# Instructions for the task:
Could you show each line of the records that contains the word "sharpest"?

══════════

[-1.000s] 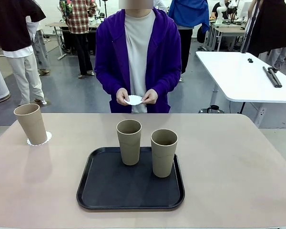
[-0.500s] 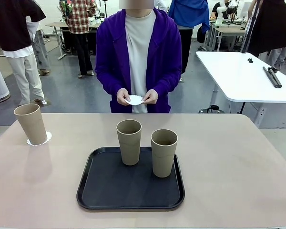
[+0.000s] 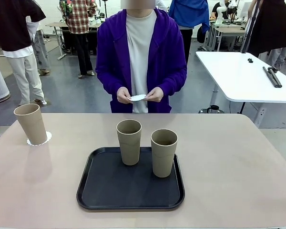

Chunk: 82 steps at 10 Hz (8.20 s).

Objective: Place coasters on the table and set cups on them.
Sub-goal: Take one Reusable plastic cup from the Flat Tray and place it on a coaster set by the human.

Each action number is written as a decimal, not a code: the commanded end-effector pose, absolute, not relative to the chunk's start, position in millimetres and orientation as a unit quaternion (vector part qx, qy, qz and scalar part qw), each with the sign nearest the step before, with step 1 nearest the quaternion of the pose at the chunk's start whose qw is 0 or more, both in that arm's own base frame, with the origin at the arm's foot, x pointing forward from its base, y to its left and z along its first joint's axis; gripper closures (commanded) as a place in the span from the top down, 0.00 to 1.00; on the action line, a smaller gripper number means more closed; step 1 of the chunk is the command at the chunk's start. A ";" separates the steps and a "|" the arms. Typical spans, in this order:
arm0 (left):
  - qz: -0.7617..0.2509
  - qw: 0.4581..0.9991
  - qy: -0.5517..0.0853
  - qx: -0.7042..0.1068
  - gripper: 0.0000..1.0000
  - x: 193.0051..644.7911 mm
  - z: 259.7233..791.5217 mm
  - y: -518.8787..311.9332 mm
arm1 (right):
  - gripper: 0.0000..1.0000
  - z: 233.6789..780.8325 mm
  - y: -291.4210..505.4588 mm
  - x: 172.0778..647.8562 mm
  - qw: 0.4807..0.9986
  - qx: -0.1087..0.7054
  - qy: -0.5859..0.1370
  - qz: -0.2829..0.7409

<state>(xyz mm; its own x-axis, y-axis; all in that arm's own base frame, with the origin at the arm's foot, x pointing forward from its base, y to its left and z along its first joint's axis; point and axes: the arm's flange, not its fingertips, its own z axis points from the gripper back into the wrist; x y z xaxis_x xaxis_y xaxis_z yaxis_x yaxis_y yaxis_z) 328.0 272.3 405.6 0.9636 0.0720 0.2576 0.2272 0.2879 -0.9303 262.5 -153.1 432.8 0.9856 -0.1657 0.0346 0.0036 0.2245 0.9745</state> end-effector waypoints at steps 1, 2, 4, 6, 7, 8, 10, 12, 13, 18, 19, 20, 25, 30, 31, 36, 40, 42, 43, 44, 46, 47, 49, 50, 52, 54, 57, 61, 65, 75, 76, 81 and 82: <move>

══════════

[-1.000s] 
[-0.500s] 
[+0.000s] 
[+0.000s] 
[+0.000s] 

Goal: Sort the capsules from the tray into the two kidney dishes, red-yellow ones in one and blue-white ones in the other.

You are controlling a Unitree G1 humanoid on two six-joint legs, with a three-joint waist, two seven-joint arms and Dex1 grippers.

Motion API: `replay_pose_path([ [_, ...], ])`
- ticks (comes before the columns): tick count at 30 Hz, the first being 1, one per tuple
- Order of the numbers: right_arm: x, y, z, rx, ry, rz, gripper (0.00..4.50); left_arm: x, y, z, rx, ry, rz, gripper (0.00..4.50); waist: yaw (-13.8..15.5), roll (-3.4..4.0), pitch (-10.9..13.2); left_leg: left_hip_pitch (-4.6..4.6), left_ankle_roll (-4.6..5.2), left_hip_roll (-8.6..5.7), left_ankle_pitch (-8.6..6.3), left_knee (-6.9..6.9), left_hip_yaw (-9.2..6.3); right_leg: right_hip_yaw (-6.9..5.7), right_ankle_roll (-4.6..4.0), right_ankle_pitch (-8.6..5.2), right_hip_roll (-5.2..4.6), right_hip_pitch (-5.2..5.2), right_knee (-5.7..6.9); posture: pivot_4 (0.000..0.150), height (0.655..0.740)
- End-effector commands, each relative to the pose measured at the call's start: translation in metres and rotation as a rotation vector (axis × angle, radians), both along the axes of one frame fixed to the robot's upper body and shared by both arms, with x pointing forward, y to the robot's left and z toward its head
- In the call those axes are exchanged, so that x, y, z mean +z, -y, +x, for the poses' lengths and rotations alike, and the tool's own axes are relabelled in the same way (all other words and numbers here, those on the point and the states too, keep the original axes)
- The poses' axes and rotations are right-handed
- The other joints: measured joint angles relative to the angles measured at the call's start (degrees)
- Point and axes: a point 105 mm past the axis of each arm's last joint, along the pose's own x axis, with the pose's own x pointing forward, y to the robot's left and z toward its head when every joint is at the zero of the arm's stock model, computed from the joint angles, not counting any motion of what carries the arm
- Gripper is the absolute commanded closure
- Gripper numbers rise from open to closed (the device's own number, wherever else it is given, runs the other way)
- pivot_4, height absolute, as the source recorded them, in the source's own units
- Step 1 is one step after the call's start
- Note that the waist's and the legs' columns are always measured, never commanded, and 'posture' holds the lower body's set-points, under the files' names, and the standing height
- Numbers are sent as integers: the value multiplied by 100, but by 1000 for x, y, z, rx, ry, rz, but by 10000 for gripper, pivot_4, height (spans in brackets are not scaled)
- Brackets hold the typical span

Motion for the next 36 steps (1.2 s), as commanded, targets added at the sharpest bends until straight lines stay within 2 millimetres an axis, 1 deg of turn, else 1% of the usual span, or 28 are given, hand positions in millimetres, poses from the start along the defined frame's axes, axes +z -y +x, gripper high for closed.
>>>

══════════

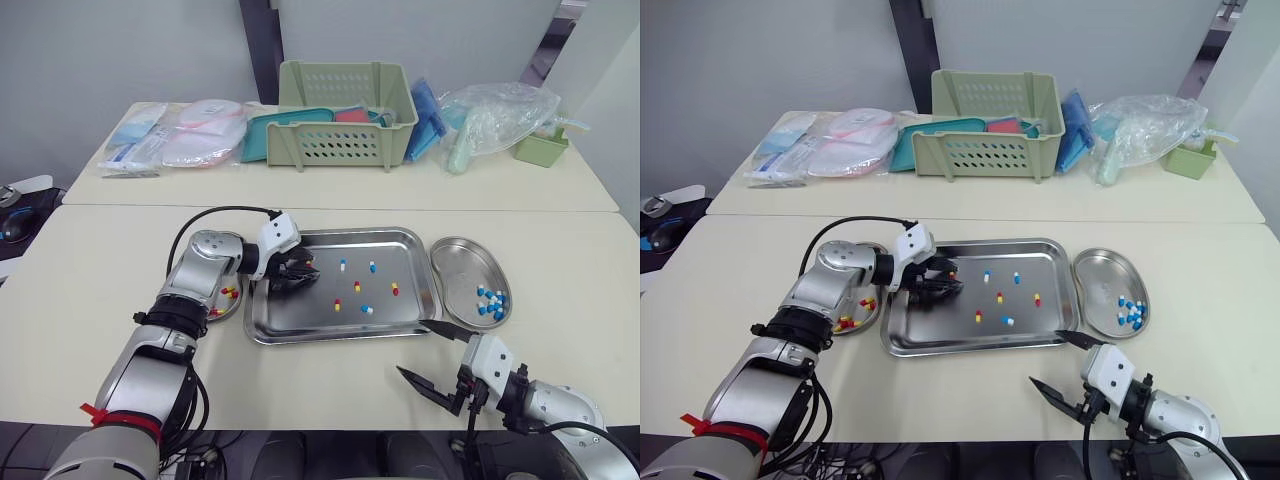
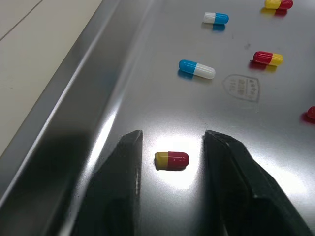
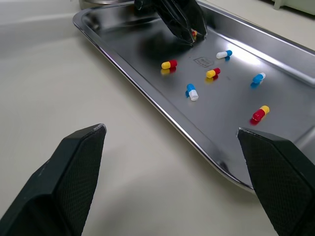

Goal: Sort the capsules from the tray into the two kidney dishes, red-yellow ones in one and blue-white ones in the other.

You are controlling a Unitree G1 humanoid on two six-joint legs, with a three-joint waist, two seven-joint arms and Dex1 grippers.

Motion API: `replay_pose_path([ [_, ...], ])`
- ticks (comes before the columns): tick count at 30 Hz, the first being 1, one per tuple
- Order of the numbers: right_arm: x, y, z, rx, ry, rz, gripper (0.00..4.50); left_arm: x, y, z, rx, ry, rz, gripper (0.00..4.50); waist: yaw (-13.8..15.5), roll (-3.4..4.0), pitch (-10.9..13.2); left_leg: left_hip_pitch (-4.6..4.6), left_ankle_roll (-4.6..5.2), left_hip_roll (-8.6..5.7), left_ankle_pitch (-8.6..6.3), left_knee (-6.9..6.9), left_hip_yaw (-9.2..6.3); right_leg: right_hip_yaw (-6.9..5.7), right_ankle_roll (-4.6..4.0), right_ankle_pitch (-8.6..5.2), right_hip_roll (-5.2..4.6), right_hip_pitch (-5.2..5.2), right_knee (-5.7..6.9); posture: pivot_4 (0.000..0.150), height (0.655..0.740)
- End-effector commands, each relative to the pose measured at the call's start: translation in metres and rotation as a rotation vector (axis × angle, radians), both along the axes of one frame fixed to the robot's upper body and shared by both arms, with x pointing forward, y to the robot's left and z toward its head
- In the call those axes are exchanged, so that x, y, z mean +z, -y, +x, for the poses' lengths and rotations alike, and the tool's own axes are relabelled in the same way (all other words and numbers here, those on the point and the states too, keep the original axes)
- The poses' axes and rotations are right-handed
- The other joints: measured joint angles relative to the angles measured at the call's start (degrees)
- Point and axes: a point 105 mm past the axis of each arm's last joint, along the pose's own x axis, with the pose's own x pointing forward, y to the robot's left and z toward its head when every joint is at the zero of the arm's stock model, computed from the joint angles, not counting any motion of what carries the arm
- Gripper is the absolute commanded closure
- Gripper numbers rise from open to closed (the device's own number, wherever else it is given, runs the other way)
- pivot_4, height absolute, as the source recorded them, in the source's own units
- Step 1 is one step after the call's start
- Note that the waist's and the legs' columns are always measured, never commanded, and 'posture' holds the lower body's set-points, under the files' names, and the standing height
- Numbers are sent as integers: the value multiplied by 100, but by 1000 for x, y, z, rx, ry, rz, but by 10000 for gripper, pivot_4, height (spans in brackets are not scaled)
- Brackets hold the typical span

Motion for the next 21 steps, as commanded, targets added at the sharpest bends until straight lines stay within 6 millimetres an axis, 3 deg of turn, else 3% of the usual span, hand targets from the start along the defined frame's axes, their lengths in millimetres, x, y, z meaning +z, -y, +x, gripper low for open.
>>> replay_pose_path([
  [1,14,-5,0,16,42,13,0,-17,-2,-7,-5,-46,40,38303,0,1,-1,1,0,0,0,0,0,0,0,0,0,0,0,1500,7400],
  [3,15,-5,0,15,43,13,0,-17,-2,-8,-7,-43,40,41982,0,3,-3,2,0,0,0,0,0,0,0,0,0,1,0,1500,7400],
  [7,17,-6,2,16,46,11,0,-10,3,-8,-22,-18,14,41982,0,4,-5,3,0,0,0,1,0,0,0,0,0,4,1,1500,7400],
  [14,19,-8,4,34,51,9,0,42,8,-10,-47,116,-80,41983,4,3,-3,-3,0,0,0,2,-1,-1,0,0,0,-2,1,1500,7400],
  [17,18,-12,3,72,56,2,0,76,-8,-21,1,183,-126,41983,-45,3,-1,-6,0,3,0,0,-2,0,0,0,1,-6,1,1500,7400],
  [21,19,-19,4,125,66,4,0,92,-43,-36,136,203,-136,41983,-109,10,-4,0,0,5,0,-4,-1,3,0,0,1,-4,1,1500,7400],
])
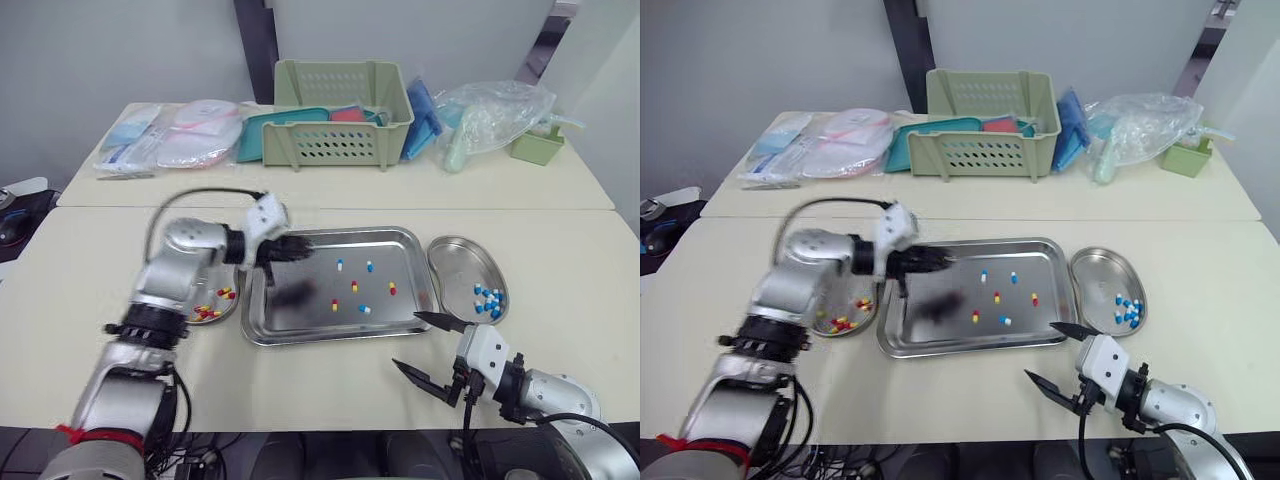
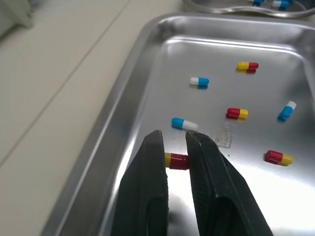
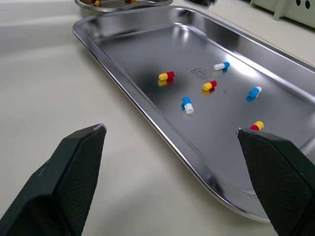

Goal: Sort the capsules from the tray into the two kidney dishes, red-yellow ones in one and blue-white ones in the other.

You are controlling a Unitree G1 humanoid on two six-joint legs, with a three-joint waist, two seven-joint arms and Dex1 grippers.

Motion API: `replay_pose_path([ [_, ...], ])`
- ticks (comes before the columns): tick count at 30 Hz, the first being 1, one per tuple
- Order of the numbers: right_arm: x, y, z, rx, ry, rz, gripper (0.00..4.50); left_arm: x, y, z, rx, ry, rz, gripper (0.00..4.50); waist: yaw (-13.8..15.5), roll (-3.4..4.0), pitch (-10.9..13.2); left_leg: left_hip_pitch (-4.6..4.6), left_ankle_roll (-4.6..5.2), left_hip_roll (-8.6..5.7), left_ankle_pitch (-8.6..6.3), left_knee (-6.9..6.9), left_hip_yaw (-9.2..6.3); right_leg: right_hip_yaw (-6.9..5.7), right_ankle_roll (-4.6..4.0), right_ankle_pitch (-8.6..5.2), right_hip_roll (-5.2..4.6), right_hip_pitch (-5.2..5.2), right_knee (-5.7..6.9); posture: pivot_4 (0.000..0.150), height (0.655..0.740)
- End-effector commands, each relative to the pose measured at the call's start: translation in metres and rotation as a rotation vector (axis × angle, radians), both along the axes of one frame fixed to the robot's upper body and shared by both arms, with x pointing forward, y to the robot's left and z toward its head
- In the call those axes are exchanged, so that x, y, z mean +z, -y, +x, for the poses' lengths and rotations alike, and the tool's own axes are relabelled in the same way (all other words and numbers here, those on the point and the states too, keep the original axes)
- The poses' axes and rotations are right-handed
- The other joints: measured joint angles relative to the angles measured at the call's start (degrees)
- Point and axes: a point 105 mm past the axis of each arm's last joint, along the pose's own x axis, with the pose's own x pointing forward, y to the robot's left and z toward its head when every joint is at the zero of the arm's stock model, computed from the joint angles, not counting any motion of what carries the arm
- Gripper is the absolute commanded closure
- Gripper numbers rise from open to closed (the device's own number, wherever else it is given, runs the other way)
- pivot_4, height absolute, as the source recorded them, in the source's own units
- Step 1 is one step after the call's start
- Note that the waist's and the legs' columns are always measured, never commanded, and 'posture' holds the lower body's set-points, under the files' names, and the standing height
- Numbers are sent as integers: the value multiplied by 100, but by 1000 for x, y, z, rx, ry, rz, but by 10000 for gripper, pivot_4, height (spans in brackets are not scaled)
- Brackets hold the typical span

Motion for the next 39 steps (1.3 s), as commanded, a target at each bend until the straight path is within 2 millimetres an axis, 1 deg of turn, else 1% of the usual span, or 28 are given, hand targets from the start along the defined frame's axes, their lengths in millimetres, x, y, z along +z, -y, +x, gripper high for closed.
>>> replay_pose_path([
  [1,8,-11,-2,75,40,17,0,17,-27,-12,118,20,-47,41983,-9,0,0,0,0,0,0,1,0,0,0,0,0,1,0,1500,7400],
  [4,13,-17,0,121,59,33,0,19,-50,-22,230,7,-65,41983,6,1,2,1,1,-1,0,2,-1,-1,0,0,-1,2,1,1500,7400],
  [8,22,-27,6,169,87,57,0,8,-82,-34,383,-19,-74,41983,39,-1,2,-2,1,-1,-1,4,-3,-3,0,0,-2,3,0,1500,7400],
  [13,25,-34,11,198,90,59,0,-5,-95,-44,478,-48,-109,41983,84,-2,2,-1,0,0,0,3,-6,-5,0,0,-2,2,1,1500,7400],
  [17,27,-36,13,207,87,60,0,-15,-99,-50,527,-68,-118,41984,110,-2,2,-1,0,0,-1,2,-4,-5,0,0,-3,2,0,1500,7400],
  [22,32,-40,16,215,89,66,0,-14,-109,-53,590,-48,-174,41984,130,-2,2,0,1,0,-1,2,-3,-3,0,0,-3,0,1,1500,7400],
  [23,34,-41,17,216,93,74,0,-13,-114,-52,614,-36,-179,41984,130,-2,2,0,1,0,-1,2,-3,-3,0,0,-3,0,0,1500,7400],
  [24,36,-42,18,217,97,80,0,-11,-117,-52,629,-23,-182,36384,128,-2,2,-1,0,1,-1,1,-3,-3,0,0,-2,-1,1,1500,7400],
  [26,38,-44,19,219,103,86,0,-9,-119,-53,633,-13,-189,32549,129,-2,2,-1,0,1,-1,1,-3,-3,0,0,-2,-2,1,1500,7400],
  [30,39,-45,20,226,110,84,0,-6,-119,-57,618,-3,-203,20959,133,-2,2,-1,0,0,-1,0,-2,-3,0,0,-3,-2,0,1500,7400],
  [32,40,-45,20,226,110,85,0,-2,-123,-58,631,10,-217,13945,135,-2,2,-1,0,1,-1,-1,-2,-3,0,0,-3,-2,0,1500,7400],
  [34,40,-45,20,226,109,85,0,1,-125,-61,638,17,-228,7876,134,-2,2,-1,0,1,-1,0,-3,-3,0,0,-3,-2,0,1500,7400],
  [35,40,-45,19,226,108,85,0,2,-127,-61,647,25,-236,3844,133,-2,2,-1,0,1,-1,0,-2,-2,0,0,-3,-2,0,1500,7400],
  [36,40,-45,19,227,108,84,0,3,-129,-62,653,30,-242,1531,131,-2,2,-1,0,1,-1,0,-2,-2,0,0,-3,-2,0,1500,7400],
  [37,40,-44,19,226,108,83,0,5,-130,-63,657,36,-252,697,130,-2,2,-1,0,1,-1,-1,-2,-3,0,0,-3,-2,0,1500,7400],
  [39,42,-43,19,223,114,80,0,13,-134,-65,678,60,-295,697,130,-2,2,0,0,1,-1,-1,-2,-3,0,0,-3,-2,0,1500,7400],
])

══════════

# Output below:
Motion for the next 36 steps (1.2 s), as commanded, targets added at the sharpest bends until straight lines stay within 2 millimetres an axis, 1 deg of turn, else 1% of the usual span, or 28 are given, hand positions in millimetres, poses from the start along the defined frame's axes, axes +z -y +x, gripper high for closed.
Motion for the next 21 steps, as commanded, targets added at the sharpest bends until straight lines stay within 6 millimetres an axis, 3 deg of turn, else 3% of the usual span, hand targets from the start along the defined frame's axes, their lengths in millimetres, x, y, z meaning +z, -y, +x, gripper low for open.

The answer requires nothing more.